- **Task instructions**
Copy out each line of the listing below where the string "blue" appears.

- **Records for processing**
============

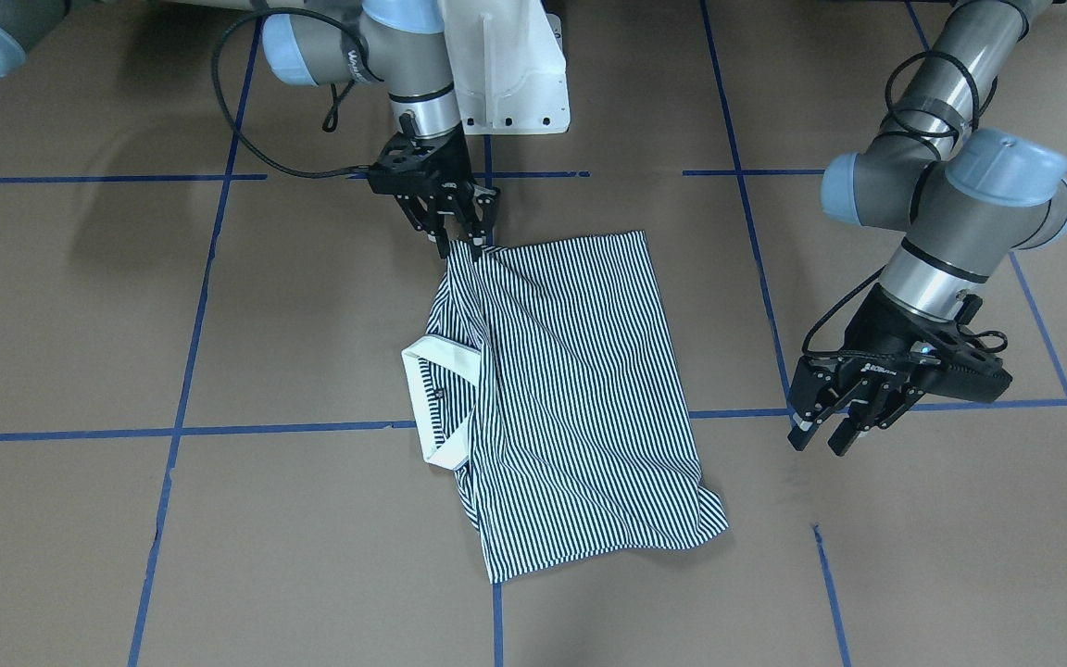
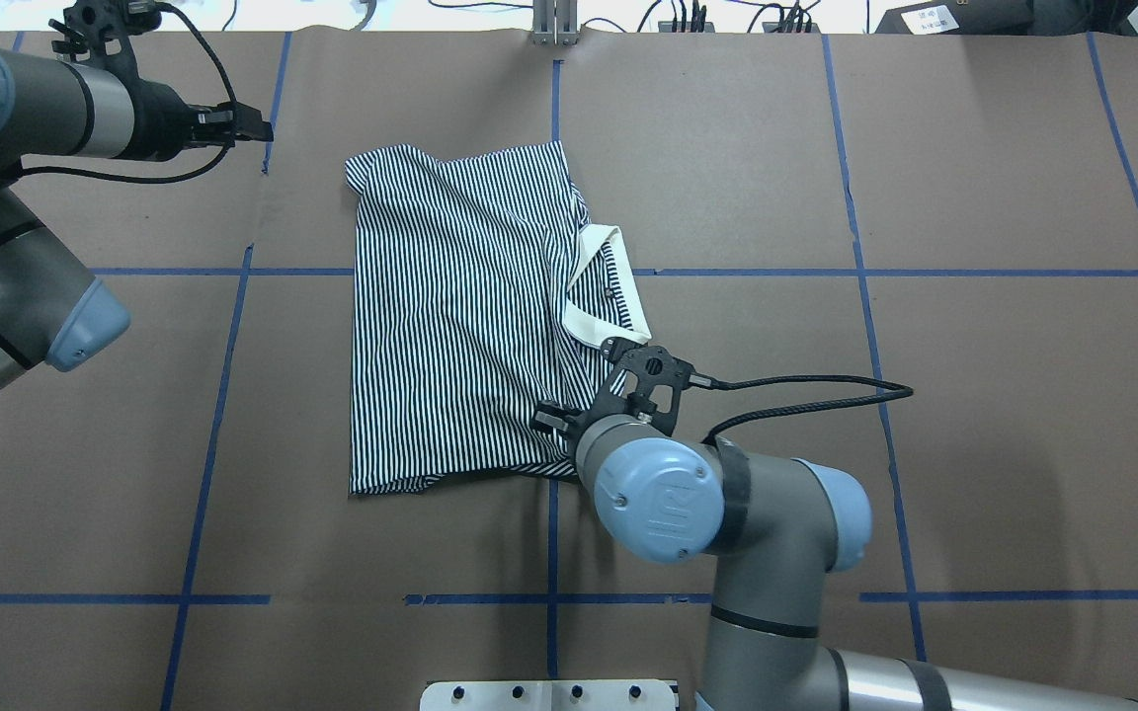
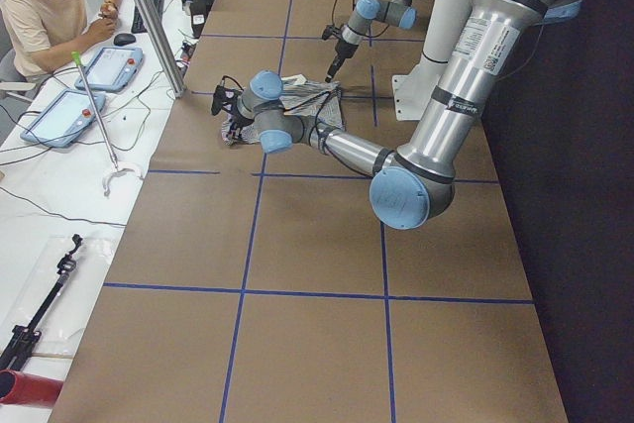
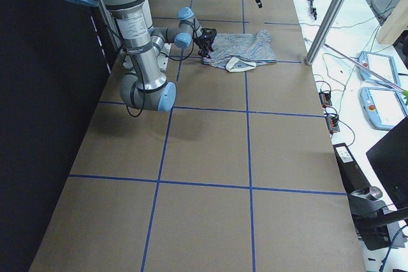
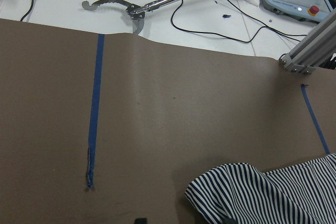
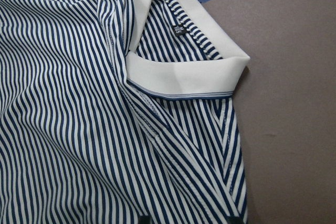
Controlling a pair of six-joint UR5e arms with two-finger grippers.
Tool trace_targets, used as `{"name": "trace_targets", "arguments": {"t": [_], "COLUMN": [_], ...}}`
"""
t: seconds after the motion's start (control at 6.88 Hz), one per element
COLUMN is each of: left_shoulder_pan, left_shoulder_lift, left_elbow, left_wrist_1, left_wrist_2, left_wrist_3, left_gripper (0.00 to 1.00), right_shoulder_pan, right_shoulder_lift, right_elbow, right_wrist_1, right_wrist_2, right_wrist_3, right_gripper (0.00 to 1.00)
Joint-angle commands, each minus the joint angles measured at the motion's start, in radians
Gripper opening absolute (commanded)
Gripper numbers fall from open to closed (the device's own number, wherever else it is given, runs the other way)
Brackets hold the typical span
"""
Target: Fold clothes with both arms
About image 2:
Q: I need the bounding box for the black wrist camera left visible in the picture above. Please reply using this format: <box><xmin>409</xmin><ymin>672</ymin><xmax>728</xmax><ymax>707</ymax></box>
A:
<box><xmin>48</xmin><ymin>1</ymin><xmax>163</xmax><ymax>60</ymax></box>

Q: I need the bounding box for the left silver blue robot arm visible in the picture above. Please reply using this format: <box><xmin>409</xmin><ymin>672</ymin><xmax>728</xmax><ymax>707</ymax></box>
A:
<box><xmin>0</xmin><ymin>48</ymin><xmax>273</xmax><ymax>392</ymax></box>

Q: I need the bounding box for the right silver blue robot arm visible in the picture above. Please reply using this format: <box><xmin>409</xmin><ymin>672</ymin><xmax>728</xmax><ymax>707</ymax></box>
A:
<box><xmin>533</xmin><ymin>402</ymin><xmax>1138</xmax><ymax>710</ymax></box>

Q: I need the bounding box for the aluminium frame post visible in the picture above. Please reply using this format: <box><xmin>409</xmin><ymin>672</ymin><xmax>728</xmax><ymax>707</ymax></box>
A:
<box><xmin>529</xmin><ymin>0</ymin><xmax>582</xmax><ymax>46</ymax></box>

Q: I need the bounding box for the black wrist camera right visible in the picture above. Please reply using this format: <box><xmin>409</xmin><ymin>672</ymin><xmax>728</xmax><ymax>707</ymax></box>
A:
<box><xmin>591</xmin><ymin>337</ymin><xmax>695</xmax><ymax>435</ymax></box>

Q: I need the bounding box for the black power box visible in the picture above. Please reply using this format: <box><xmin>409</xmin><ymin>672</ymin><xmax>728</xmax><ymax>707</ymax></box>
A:
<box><xmin>871</xmin><ymin>1</ymin><xmax>1034</xmax><ymax>36</ymax></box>

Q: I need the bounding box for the navy white striped polo shirt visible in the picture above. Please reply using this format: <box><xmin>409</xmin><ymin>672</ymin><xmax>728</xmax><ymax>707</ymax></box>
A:
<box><xmin>344</xmin><ymin>141</ymin><xmax>651</xmax><ymax>497</ymax></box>

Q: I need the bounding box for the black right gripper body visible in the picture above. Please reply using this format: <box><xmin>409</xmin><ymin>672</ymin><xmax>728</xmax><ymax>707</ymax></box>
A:
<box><xmin>533</xmin><ymin>399</ymin><xmax>619</xmax><ymax>443</ymax></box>

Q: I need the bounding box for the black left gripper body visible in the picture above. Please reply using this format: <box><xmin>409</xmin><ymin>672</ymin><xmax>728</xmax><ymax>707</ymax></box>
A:
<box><xmin>130</xmin><ymin>84</ymin><xmax>204</xmax><ymax>162</ymax></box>

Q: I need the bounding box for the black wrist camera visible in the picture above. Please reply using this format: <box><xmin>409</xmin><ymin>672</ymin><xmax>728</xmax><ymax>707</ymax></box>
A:
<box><xmin>591</xmin><ymin>337</ymin><xmax>695</xmax><ymax>435</ymax></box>
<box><xmin>48</xmin><ymin>1</ymin><xmax>163</xmax><ymax>60</ymax></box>

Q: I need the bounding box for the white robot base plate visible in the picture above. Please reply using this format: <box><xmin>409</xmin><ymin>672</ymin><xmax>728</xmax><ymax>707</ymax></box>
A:
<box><xmin>419</xmin><ymin>678</ymin><xmax>681</xmax><ymax>710</ymax></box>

============

- **Solved exercise**
Q: I need the bounding box for the left silver blue robot arm visible in the picture above. Please reply using this format: <box><xmin>409</xmin><ymin>672</ymin><xmax>728</xmax><ymax>707</ymax></box>
Q: I need the bounding box for the right silver blue robot arm visible in the picture above. Please reply using this format: <box><xmin>409</xmin><ymin>672</ymin><xmax>728</xmax><ymax>707</ymax></box>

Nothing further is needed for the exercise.